*** Opening of INPUT DATA ***

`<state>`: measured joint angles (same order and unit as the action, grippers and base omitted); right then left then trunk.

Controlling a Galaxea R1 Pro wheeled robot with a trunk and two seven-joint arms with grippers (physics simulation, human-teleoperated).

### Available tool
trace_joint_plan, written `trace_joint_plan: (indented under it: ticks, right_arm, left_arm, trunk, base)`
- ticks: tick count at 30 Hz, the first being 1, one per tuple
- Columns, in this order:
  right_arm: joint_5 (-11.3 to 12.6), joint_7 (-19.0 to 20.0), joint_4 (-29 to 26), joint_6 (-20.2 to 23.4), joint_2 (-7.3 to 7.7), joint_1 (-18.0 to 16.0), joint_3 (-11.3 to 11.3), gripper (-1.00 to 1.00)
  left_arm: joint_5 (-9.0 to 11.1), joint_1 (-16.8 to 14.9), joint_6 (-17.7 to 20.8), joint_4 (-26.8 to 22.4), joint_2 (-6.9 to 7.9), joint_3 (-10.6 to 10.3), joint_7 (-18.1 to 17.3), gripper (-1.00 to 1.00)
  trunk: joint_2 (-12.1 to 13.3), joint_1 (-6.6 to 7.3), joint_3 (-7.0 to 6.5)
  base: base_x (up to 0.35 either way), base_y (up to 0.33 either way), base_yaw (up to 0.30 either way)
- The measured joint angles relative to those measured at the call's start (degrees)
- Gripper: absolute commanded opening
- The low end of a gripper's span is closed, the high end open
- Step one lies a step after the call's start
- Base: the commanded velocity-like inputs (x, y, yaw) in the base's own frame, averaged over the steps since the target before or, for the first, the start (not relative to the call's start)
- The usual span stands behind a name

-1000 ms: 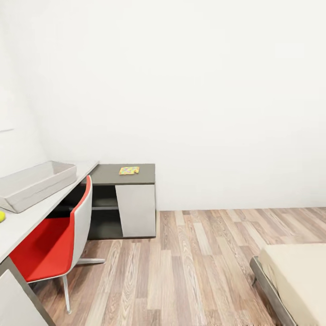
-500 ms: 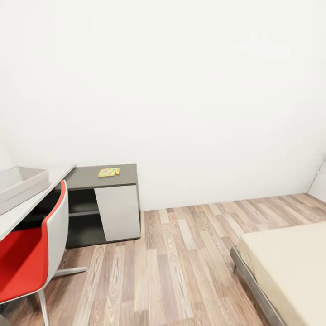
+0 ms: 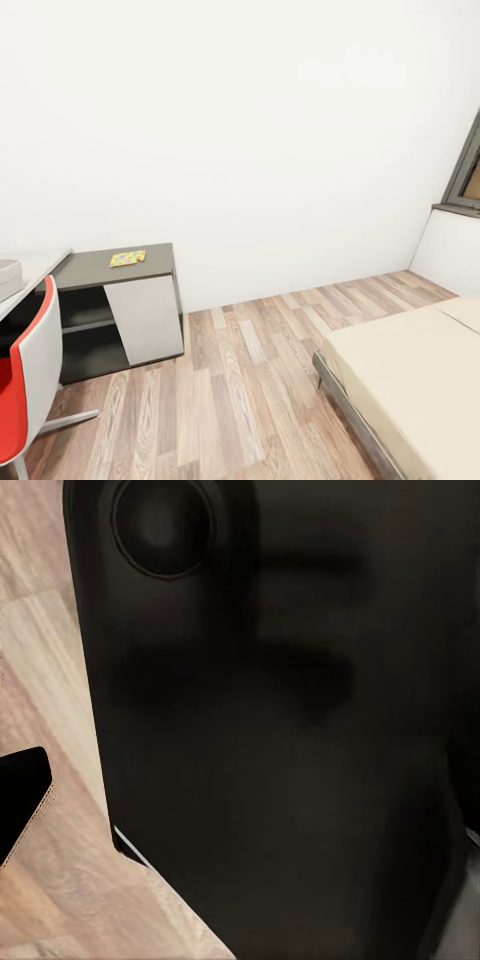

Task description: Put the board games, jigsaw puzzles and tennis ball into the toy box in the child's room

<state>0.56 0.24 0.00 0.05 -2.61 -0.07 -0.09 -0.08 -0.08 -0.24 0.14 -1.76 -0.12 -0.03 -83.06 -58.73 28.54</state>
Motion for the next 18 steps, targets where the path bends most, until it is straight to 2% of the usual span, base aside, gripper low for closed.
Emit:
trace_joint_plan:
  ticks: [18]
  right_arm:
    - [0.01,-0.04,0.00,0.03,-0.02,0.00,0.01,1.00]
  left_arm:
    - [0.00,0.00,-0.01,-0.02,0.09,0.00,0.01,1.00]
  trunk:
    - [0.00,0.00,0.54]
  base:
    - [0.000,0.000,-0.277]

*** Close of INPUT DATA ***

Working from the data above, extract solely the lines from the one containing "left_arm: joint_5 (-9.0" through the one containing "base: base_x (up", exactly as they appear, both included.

§ RESPONSE FOR THIS EXERCISE:
  left_arm: joint_5 (-9.0 to 11.1), joint_1 (-16.8 to 14.9), joint_6 (-17.7 to 20.8), joint_4 (-26.8 to 22.4), joint_2 (-6.9 to 7.9), joint_3 (-10.6 to 10.3), joint_7 (-18.1 to 17.3), gripper (-1.00 to 1.00)
  trunk: joint_2 (-12.1 to 13.3), joint_1 (-6.6 to 7.3), joint_3 (-7.0 to 6.5)
  base: base_x (up to 0.35 either way), base_y (up to 0.33 either way), base_yaw (up to 0.30 either way)

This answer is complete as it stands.